Death of Ms Dhu

Julieka Ivanna Dhu was a 22-year-old Australian Aboriginal woman who died in police custody in South Hedland, Western Australia, in 2014. On 2 August that year, police responded to a report that Dhu’s partner had violated an apprehended violence order. Upon arriving at their address, the officers arrested both Dhu and her partner after realising there was an outstanding arrest warrant for unpaid fines against Dhu. While in custody, Dhu complained of pain and was twice taken to the Hedland Health Campus hospital. Medical staff judged that her complaints were exaggerated and associated with drug withdrawal. On 4 August, she complained that she could no longer stand. Police officers, who accused her of faking her condition, handcuffed her

About Death of Ms Dhu in brief

Summary Death of Ms DhuJulieka Ivanna Dhu was a 22-year-old Australian Aboriginal woman who died in police custody in South Hedland, Western Australia, in 2014. On 2 August that year, police responded to a report that Dhu’s partner had violated an apprehended violence order. Upon arriving at their address, the officers arrested both Dhu and her partner after realising there was an outstanding arrest warrant for unpaid fines against Dhu. While in custody, Dhu complained of pain and was twice taken to the Hedland Health Campus hospital. Medical staff judged that her complaints were exaggerated and associated with drug withdrawal. On 4 August, she complained that she could no longer stand. Police officers, who accused her of faking her condition, handcuffed her, carried her to the back of their van and returned her to hospital; she was pronounced dead shortly after arrival. The official cause of death was an infection due to her partner’s breaking of her ribs three months earlier. An internal police investigation found that 11 officers had failed to comply with regulations or were otherwise guilty of misconduct. They were given written and oral warnings. A coronial inquest found that she had suffered ‘unprofessional and inhumane’ handling by police and ‘deficient’ treatment from hospital staff. It also established that police and hospital staff had been influenced by preconceived ideas about Aboriginal people. The inquest recommended that the justice system should stop imprisoning people for unpaid fine and introduce a Custody Notification Scheme.

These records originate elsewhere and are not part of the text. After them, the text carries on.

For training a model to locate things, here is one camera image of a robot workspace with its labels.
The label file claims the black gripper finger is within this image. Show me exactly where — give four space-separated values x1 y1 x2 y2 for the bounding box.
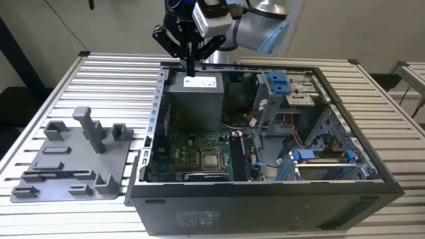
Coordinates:
191 35 227 77
152 24 192 77

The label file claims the RAM stick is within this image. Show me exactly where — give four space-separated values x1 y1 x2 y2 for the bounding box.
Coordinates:
23 170 93 180

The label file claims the blue drive bay latch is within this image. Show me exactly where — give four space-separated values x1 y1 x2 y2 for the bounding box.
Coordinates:
267 70 293 96

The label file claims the grey power supply unit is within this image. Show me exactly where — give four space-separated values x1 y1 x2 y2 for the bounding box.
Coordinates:
164 72 227 132

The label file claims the CPU socket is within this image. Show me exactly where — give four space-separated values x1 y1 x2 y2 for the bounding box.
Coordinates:
199 148 227 173

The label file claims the green Dell motherboard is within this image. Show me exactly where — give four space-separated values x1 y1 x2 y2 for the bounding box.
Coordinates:
145 131 267 182

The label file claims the silver CPU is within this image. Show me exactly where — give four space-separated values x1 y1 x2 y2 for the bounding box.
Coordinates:
203 154 221 171

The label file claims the blue disk carrier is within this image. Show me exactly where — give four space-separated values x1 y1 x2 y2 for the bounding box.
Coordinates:
288 148 359 167

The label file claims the black graphics card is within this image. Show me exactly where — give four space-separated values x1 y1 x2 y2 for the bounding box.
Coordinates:
176 171 232 183

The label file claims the grey plastic parts rack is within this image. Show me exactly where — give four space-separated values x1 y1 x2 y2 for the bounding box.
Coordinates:
10 106 136 204

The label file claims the metal slat side table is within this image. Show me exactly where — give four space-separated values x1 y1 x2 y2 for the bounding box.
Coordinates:
388 61 425 100

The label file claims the black PC case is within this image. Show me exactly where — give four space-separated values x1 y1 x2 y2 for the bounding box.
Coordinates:
124 61 407 237

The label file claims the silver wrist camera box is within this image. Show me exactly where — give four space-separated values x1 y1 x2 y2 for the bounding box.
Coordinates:
192 1 233 38

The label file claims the black camera bracket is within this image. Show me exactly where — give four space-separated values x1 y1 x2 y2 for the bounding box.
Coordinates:
201 0 249 19

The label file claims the black slanted post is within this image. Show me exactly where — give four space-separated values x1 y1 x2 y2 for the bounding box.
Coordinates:
0 16 46 89

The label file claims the blue-tipped black wire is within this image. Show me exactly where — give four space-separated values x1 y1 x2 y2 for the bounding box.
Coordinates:
251 160 285 169

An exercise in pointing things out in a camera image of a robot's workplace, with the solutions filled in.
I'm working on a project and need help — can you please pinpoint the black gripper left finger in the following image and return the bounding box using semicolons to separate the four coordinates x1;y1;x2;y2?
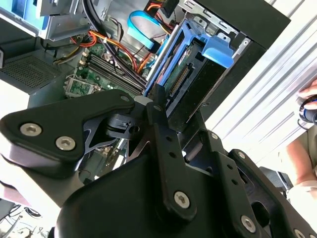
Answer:
0;84;198;222

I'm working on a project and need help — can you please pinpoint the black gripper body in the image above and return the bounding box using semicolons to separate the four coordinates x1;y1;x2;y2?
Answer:
53;110;245;238

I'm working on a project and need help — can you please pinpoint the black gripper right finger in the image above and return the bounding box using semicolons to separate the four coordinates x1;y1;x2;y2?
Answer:
183;115;317;238

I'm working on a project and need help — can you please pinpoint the round black tool blue ring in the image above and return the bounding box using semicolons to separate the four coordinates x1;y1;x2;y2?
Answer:
298;97;317;124

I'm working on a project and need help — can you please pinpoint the hard disk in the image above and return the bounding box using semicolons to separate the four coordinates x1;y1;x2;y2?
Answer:
143;19;235;133

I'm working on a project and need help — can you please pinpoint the blue data wire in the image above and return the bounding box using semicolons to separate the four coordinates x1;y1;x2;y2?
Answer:
126;9;174;54

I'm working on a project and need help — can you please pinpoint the black plug power wire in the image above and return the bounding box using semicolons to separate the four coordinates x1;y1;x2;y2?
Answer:
147;0;180;35

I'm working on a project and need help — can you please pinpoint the person's right hand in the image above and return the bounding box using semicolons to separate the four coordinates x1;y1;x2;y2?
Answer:
296;80;317;110

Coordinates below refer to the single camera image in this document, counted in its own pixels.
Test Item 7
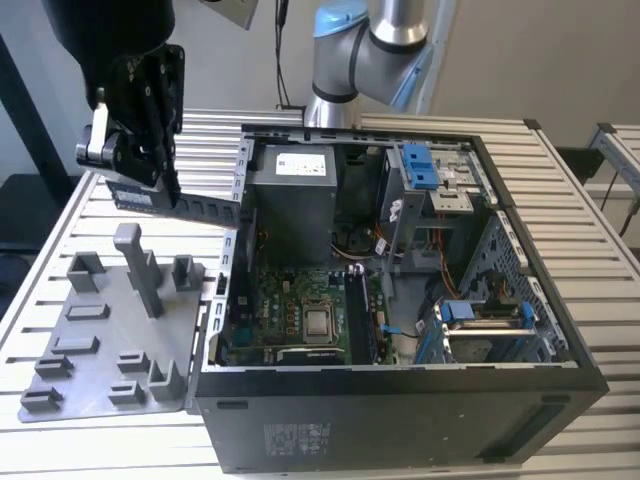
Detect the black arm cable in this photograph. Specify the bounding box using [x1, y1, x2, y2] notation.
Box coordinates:
[273, 0, 293, 109]

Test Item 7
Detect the thin black wire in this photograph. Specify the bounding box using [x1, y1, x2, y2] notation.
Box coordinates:
[398, 319, 429, 339]

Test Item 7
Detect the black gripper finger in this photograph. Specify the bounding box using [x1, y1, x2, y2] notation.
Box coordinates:
[74, 87, 126, 174]
[113, 44, 187, 211]

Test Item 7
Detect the metal disk bay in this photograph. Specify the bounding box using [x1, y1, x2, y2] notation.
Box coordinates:
[413, 297, 554, 366]

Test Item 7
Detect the grey plastic parts rack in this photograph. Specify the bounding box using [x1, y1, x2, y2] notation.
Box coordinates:
[17, 223, 209, 424]

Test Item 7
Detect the CPU socket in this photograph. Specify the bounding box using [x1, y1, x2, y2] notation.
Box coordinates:
[298, 297, 338, 347]

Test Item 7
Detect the blue disk carrier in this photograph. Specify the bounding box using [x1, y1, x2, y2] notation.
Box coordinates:
[401, 143, 440, 192]
[438, 300, 475, 322]

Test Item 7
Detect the silver CPU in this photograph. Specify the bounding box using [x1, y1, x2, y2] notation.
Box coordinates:
[305, 309, 333, 342]

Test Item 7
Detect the orange wire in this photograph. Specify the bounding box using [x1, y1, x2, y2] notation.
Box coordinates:
[433, 227, 460, 301]

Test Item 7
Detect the black open PC case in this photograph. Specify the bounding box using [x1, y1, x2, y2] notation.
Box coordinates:
[192, 122, 611, 475]

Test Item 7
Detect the black stand frame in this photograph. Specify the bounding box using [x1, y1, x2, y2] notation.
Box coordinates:
[0, 32, 84, 281]

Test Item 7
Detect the metal drive cage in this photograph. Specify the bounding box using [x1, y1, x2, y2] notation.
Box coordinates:
[378, 141, 497, 274]

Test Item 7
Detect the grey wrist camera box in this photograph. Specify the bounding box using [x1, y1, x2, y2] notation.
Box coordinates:
[197, 0, 259, 31]

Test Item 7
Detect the metal slat side table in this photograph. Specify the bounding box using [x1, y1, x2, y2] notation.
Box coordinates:
[582, 122, 640, 201]

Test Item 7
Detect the black graphics card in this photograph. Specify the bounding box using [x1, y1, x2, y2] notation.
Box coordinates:
[275, 346, 347, 366]

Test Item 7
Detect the green motherboard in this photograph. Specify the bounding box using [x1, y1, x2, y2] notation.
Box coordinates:
[223, 264, 399, 367]

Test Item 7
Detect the RAM stick with label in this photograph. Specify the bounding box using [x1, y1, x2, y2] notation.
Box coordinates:
[104, 179, 243, 232]

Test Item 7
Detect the grey power supply unit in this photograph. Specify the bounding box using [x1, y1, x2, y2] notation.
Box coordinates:
[247, 144, 340, 267]

After years of delays, a CNS was made operational in October 2019. In 1991, the Royal Commission into the Aboriginal Deaths in Custody in Australia released a report into the deaths of Aboriginal people in custody. One of its recommendations was an end to issuing arrest warrants for unpaid debts. Another was the implementation of Custody Schemes in all Australian states and territories. At the time of Dhu’s death, all states and New South Wales were only the only state and Territory to have implemented a CNS. In September 2019, Attorney-General of Western Australia John Quigley introduced legislative amendments to cease jailing people in default of unpaid fines in September 2019. Dhu completed Year Eleven;: 5 according to her family, after leaving school, she seemed to associate ‘with a bad crowd’ and was a ‘wild child’ Dhu lived with her parents until they separated when she was three, after which she was mostly raised by her grandmother in Geraldton, though her parents remained in regular contact with her. In 2013, at age 21, she began a relationship with a 42- year-old man, Dion Ruffin, who had several children by previous partners and—unknown to Dhu—had criminal convictions for domestic violence. They lived together in a rented house in south Hedland. In July 2014, In July Dhuin had broken her ribs. Ruffin subsequently admitted, saying he struck her after she had stabbed him in the leg with a pair of scissors.